▸ What this task involves
If a line in the data holds the string "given", list it.

• • • • • • •

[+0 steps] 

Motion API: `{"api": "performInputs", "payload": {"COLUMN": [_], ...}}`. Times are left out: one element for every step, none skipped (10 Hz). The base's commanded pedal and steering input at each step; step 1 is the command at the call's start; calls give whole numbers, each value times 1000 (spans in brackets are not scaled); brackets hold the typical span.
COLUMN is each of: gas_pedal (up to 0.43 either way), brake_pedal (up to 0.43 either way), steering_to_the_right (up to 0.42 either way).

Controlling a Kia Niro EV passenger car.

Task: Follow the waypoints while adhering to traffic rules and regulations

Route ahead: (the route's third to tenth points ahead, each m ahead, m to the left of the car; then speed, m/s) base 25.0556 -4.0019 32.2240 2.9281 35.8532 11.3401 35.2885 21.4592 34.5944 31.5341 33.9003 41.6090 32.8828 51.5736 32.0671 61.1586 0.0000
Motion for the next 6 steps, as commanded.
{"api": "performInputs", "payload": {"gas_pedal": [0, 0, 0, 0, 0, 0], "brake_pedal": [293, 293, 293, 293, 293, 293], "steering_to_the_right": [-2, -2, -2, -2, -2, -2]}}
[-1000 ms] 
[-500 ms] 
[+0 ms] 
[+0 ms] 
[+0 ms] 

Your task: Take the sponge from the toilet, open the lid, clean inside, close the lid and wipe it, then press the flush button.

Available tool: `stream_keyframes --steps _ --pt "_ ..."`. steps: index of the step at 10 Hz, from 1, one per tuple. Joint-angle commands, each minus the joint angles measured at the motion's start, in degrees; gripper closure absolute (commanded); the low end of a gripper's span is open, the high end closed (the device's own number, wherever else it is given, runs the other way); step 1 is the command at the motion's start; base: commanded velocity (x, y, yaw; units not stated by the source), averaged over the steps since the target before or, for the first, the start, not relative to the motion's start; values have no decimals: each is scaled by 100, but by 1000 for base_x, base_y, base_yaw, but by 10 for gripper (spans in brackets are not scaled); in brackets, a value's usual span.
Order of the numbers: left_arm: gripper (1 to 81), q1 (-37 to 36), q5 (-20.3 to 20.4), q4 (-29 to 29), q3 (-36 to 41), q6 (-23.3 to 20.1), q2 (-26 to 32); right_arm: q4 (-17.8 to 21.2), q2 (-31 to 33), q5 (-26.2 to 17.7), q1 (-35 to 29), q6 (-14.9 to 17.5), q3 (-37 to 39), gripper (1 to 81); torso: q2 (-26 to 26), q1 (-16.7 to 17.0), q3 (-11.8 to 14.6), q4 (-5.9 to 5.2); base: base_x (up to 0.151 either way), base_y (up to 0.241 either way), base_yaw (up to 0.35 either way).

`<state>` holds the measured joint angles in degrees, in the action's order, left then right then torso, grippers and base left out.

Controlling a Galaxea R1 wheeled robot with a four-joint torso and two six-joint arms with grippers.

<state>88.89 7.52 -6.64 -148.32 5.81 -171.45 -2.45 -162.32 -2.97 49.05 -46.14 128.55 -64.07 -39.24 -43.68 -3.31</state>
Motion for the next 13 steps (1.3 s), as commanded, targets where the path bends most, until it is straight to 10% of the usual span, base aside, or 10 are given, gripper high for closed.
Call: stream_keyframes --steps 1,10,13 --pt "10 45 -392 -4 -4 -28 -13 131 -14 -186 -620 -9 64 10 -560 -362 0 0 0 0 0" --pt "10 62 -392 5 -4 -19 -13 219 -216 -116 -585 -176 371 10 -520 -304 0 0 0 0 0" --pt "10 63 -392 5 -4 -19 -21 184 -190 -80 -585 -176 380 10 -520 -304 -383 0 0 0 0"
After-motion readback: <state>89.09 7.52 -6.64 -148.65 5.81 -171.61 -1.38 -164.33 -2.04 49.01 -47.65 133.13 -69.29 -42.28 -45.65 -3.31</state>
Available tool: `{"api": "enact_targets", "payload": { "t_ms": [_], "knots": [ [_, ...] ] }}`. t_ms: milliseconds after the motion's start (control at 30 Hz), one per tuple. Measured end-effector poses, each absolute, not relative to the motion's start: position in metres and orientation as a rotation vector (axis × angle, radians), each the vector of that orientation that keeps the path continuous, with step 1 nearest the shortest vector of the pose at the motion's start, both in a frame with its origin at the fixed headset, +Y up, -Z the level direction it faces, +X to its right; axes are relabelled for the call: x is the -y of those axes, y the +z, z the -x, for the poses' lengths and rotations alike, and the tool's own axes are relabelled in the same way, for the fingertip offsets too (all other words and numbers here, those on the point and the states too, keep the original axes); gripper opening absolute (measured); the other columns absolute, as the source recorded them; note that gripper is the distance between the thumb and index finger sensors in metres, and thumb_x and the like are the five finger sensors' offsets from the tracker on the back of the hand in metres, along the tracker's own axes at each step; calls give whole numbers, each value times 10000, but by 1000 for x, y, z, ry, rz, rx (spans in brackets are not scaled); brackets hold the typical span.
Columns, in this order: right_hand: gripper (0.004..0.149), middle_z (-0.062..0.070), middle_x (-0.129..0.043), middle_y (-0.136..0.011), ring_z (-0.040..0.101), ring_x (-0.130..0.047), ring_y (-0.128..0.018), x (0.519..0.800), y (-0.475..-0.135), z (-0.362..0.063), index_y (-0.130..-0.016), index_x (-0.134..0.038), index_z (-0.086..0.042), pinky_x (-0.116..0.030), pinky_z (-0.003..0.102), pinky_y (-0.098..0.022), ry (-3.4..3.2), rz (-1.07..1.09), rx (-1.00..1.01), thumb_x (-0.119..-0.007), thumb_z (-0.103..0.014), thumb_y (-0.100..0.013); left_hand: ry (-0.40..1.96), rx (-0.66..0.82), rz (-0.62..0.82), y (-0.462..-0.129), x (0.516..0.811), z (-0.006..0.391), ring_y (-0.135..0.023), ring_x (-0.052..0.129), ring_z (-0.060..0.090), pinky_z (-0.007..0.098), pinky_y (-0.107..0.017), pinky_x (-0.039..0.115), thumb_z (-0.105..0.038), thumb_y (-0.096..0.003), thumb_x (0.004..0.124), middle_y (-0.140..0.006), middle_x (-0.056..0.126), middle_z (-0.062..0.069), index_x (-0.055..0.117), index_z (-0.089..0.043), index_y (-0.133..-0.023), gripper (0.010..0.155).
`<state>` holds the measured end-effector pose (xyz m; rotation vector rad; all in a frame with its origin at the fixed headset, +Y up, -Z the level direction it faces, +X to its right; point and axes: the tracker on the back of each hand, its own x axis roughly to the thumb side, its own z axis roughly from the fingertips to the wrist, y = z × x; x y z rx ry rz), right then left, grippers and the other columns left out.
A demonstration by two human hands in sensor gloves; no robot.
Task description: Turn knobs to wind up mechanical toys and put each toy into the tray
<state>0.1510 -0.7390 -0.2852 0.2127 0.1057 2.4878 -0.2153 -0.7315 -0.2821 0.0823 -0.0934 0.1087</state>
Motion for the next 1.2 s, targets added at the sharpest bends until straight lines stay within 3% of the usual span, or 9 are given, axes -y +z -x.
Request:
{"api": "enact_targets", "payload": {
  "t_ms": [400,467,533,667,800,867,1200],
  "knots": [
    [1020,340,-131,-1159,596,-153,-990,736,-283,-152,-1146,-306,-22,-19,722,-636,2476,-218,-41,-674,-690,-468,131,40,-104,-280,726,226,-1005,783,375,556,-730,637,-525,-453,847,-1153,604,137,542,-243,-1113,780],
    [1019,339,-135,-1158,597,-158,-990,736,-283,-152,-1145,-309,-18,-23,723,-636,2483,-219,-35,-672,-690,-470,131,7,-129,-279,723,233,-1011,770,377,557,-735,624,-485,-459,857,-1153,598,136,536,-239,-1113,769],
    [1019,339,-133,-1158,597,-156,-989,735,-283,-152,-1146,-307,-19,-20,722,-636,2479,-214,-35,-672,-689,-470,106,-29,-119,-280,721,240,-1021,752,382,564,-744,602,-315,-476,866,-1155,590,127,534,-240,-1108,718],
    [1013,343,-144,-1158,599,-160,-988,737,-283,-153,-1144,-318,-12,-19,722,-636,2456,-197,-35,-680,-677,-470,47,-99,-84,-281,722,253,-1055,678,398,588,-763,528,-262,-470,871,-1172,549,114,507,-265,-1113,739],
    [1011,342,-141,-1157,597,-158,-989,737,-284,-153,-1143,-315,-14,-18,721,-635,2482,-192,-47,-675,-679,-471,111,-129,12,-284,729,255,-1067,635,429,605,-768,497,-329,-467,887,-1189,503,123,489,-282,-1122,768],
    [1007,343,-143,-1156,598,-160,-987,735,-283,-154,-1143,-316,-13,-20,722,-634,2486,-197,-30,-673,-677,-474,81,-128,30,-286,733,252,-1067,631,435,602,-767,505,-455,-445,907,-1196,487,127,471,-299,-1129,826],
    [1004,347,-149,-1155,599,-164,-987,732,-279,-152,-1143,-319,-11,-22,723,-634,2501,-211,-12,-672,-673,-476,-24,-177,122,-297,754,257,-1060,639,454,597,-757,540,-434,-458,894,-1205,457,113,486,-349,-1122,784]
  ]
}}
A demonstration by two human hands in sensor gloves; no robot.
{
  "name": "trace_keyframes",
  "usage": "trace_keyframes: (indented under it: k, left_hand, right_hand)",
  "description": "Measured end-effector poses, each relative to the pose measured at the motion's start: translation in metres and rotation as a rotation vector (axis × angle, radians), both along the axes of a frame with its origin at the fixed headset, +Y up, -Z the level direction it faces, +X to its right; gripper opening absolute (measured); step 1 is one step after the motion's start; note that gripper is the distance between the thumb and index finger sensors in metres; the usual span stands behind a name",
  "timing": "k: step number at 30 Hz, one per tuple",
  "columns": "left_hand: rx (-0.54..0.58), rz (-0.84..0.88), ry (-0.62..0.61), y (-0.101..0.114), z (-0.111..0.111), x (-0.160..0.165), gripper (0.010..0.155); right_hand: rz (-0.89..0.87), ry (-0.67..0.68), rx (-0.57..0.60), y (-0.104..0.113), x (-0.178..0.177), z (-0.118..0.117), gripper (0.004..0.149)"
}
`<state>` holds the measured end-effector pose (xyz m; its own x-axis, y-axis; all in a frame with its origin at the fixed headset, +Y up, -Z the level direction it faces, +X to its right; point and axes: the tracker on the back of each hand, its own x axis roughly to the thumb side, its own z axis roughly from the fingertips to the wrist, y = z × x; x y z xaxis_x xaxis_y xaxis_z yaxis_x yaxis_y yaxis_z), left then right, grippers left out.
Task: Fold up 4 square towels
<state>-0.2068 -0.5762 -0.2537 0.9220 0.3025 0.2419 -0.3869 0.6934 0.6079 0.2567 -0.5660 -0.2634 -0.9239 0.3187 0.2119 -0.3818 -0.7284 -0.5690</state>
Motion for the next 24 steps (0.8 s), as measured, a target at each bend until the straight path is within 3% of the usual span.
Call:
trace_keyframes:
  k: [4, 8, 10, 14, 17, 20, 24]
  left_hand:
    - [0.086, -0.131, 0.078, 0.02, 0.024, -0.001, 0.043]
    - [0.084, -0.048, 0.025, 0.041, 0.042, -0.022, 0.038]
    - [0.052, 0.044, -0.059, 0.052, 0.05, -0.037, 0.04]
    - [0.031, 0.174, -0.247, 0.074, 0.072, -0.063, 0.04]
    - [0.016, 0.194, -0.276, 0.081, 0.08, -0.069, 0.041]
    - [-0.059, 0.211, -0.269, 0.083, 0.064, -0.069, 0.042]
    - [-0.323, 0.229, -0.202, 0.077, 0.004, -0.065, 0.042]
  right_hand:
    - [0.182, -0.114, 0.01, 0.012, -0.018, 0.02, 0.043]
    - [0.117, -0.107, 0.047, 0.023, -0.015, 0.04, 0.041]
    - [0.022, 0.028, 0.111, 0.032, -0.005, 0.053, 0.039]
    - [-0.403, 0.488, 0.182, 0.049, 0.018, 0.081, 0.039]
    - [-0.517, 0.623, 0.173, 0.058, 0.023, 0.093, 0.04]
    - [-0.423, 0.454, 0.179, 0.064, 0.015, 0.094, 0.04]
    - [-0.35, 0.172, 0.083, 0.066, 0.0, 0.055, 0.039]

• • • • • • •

▸ Result below
Available tool: `stream_keyframes --steps _ --pt "_ ..."`. steps: index of the step at 10 Hz, from 1, one per tuple. Joint-angle commands, each minus the joint angles measured at the motion's start, in degrees; gripper closure absolute (commanded); the low end of a gripper's span is open, the high end closed (the device's own number, wherever else it is given, runs the other way); step 1 is the command at the motion's start; base: commanded velocity (x, y, yaw; units not stated by the source), averaged over the steps since the target before or, for the first, the start, not relative to the motion's start; values have no decimals: each is scaled by 100, but by 1000 for base_x, base_y, base_yaw, but by 10 for gripper (spans in brackets are not scaled); in brackets, a value's usual span.
Motion for the next 13 steps (1.3 s), as commanded, targets where the path bends most, until it is straight to 10% of the usual span, base aside, or 10 are given, gripper high for closed.
Motion for the next 1.2 s, targets added at the sharpest bends until straight lines stay within 3% of the usual span, or 9 are given, axes -y +z -x.

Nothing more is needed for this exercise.